(PROVIDED MATERIAL)
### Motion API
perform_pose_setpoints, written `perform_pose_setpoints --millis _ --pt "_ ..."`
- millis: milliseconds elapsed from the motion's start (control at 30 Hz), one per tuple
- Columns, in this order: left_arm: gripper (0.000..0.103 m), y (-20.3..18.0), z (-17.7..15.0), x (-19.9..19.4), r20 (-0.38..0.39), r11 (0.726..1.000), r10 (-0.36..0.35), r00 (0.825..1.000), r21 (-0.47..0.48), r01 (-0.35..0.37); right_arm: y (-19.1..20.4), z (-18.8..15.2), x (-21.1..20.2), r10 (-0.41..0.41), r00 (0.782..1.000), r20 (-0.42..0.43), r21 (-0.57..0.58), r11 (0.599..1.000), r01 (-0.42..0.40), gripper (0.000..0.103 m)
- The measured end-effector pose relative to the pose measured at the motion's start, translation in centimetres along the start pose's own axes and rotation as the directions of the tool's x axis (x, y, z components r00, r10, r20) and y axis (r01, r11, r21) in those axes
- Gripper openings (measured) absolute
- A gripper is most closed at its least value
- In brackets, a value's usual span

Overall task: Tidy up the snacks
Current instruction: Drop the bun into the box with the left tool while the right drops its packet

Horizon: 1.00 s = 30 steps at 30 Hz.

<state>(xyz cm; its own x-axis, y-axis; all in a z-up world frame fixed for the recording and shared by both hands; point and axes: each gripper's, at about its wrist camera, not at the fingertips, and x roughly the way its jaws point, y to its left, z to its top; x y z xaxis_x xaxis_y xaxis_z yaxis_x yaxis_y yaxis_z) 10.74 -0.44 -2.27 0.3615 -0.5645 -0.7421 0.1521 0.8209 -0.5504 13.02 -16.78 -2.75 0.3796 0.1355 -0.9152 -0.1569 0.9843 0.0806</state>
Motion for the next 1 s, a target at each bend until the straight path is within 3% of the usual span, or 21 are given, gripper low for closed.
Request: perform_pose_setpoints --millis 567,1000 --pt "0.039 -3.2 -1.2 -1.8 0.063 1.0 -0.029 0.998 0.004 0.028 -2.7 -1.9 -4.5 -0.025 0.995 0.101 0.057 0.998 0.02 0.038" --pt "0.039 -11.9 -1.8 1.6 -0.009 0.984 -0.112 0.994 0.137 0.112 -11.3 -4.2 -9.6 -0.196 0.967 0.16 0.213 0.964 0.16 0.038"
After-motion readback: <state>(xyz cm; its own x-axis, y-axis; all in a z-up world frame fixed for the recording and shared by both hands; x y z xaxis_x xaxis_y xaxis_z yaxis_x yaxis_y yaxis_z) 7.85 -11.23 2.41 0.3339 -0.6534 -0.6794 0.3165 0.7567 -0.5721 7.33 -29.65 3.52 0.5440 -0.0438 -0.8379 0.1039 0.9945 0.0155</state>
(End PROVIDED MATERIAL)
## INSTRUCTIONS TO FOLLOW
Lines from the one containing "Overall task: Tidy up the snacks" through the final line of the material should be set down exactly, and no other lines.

## ANSWER FOR THE TASK
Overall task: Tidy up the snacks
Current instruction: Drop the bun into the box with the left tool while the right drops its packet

Horizon: 1.00 s = 30 steps at 30 Hz.

<state>(xyz cm; its own x-axis, y-axis; all in a z-up world frame fixed for the recording and shared by both hands; point and axes: each gripper's, at about its wrist camera, not at the fingertips, and x roughly the way its jaws point, y to its left, z to its top; x y z xaxis_x xaxis_y xaxis_z yaxis_x yaxis_y yaxis_z) 10.74 -0.44 -2.27 0.3615 -0.5645 -0.7421 0.1521 0.8209 -0.5504 13.02 -16.78 -2.75 0.3796 0.1355 -0.9152 -0.1569 0.9843 0.0806</state>
Motion for the next 1 s, a target at each bend until the straight path is within 3% of the usual span, or 21 are given, gripper low for closed.
Request: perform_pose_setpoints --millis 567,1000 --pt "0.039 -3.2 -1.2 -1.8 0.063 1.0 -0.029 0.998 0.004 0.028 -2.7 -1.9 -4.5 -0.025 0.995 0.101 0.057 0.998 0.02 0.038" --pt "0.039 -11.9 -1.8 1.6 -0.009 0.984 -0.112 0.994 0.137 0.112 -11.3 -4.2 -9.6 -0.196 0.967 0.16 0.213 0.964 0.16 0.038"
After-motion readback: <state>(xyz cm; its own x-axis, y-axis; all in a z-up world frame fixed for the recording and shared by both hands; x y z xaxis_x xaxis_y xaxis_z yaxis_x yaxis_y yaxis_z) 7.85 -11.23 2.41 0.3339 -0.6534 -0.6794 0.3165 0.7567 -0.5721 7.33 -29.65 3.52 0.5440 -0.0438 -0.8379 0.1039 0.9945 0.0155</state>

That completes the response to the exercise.